# How to complete this task
Word for word, restate the listing that follows and leave out the images.

# Information provided
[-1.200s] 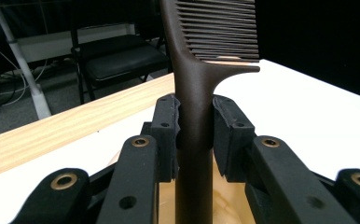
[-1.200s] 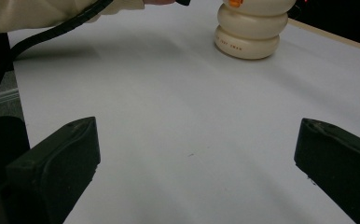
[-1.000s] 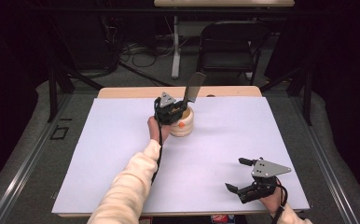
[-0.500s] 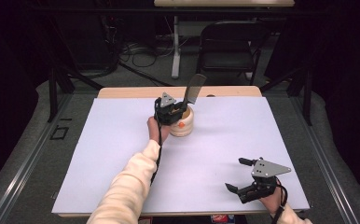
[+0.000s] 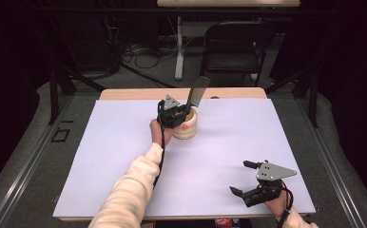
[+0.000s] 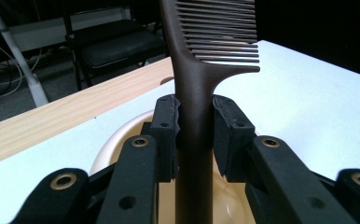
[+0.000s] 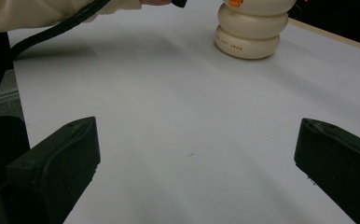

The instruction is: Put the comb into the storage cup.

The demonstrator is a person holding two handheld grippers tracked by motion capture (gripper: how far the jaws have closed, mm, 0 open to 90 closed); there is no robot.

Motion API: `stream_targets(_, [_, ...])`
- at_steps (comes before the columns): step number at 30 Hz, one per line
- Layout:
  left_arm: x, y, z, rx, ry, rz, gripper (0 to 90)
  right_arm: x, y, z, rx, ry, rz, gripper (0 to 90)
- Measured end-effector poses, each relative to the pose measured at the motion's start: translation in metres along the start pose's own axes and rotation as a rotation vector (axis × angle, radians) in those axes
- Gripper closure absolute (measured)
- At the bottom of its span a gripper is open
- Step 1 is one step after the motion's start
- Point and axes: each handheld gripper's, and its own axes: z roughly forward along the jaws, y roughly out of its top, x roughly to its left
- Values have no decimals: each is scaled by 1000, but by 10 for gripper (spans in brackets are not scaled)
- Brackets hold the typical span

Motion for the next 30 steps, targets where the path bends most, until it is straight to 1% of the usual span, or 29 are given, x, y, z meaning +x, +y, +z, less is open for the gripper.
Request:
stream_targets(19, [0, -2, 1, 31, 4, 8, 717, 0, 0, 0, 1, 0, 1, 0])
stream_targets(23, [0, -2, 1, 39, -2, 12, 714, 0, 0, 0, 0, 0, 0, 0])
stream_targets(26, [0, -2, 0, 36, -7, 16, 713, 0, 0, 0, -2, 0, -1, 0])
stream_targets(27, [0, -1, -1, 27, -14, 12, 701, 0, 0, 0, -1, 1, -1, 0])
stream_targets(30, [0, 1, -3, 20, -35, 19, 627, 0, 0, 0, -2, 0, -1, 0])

# Answer to this exercise
[-1.200s] 
[-1.200s] 
[-1.000s] 
[-0.500s] 
[+0.000s] 
[+0.000s] 
[+0.000s] 

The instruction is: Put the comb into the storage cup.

The demonstrator is a person holding two handheld grippers tracked by motion capture (gripper: how far the jaws have closed, mm, 0 open to 90 closed); there is no robot.

Motion API: `stream_targets(_, [_, ...])`
- at_steps (comes before the columns): step number at 30 Hz, one per line
- Layout:
  left_arm: x, y, z, rx, ry, rz, gripper (0 to 90)
  right_arm: x, y, z, rx, ry, rz, gripper (0 to 90)
- Measured end-effector poses, each relative to the pose measured at the motion's start: translation in metres along the start pose's own axes and rotation as a rotation vector (axis × angle, radians) in those axes
- Gripper closure absolute (measured)
- At the bottom of its span a gripper is open
- Step 1 is one step after the motion's start
- Point and axes: each handheld gripper's, and its own axes: z roughly forward along the jaws, y roughly out of its top, x roughly to its left
- Values have no decimals: each is scaled by 1000, but by 10 for gripper (spans in brackets are not scaled)
- Brackets hold the typical span

Motion for the next 30 steps, targets where the path bends most, until it is straight to 1% of the usual span, or 29 are given, x, y, z meaning +x, +y, +z, less is open for the gripper.
Request:
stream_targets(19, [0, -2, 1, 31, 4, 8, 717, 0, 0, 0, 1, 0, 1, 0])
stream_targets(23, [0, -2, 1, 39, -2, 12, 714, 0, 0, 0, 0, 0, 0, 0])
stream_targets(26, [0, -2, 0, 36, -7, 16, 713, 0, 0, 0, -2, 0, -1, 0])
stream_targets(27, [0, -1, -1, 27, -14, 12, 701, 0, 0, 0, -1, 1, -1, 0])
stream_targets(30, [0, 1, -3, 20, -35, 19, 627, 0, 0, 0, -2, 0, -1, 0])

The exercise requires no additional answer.